Lebanese Energy Minister Raymond Ghajar said on Thursday: “We have to get used to and be convinced that the subsidies that we have benefited from in a year or a year and a half…will end.”
Lebanon’s energy minister said on Thursday that the country’s gasoline subsidies are unsustainable and will eventually end.
“We have to get used to and be convinced that the subsidies that we have benefited from a year or a year and a half… will end,” Raymond Gajel said after the parliamentary meeting.
Lebanon is in the throes of a deep economic crisis, which constitutes the most serious threat to its stability since the 1975-1990 civil war.

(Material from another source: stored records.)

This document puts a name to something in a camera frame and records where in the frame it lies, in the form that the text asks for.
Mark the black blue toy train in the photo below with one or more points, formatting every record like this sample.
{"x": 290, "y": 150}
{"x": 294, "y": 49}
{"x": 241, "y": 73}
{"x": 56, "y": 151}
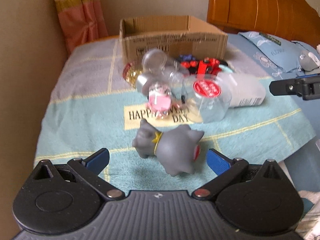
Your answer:
{"x": 187, "y": 58}

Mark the clear round container red label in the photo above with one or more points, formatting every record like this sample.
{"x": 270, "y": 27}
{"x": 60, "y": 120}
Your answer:
{"x": 206, "y": 98}

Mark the gold bead jar silver lid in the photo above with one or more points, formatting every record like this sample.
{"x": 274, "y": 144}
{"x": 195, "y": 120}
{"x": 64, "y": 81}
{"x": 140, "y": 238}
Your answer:
{"x": 135, "y": 76}

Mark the grey cat toy figure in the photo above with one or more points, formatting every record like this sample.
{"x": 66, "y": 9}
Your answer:
{"x": 176, "y": 149}

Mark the grey plush toy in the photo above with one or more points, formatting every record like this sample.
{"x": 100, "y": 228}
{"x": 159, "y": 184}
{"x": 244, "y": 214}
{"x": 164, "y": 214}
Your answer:
{"x": 308, "y": 61}

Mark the red wooden toy train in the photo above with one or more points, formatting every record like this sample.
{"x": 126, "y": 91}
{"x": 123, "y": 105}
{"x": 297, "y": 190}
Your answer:
{"x": 207, "y": 66}

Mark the wooden headboard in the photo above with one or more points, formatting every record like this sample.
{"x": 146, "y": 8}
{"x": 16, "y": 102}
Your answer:
{"x": 293, "y": 20}

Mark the clear plastic jar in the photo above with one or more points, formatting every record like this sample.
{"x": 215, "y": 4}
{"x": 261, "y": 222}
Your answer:
{"x": 162, "y": 65}

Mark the blue floral pillow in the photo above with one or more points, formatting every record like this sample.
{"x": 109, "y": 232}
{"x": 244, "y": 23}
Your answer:
{"x": 281, "y": 52}

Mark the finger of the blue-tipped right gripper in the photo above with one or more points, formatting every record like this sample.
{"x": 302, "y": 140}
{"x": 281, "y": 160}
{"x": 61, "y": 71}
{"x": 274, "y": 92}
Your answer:
{"x": 286, "y": 87}

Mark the pink curtain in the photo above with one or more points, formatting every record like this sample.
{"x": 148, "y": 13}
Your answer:
{"x": 81, "y": 21}

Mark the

The central bank’s reserves are about to run out and will not be able to fund a plan to subsidize basic commodities such as wheat, fuel and medicines.
Fuel shortages in the past few weeks have forced Lebanese motorists to line up for several hours, with almost no gasoline, and quarrels broke out among frustrated citizens.
The subsidy program costs Lebanon about US$6 billion annually, half of which is used for fuel.
“Those who cannot afford 200,000 Lebanese pounds for a tank should stop using the car and use other things,” Ghajar said.
The Minister added that 200,000 pounds, or about 13 US dollars at informal market prices, reflects the actual value of gasoline, while only 40,000 pounds are currently charged.